Problem requirements: From the entries, filter out every line that lacks "could" and copy the rest.

Data in this exercise:
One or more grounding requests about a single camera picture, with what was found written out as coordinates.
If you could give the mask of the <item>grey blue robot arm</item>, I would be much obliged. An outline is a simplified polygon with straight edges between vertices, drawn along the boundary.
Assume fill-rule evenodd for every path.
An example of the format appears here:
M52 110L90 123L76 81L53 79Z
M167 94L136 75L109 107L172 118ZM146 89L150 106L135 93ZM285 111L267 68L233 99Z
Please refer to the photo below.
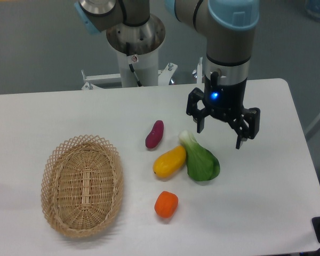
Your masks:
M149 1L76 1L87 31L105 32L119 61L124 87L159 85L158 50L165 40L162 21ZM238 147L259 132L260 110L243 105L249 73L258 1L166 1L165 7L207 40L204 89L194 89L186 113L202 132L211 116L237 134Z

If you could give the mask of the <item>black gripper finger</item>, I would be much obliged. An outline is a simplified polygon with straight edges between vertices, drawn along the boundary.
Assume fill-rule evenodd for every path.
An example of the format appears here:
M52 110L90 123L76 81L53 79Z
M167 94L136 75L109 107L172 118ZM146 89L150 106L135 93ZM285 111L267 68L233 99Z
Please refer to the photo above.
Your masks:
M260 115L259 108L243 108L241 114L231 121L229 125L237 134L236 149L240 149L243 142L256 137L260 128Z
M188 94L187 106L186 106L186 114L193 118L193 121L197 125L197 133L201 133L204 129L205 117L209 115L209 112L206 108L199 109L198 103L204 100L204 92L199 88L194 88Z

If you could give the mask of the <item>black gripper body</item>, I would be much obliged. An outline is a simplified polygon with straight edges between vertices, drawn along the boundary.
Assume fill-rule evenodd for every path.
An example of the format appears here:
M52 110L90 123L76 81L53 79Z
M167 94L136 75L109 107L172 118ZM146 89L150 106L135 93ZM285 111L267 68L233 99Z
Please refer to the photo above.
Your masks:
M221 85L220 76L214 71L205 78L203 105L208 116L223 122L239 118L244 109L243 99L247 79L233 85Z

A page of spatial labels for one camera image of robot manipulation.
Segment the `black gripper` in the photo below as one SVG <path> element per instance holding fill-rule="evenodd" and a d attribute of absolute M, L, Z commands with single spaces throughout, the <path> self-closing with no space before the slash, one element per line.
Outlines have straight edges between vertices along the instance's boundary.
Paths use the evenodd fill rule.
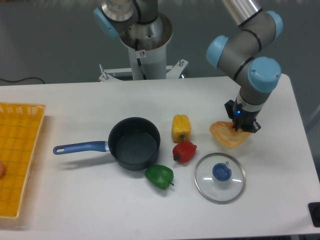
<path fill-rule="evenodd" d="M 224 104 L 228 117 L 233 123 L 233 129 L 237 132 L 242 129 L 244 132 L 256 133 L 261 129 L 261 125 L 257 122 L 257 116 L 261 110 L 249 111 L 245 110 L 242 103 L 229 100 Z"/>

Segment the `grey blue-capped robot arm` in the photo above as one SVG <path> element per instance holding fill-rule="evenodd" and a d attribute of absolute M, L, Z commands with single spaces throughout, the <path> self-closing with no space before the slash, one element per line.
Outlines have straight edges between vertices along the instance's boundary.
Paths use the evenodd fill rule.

Solution:
If you could give the mask of the <item>grey blue robot arm</item>, I would be much obliged. An outline is a simplified polygon with straight edges between vertices, drawn along the boundary.
If you could give the mask of the <item>black gripper finger</item>, I would be much obliged. An outline is a simplified polygon with straight edges between vertices, drawn along the boundary.
If you could give the mask of the <item>black gripper body</item>, I would be much obliged. An outline is a simplified polygon with straight edges between vertices, drawn along the boundary.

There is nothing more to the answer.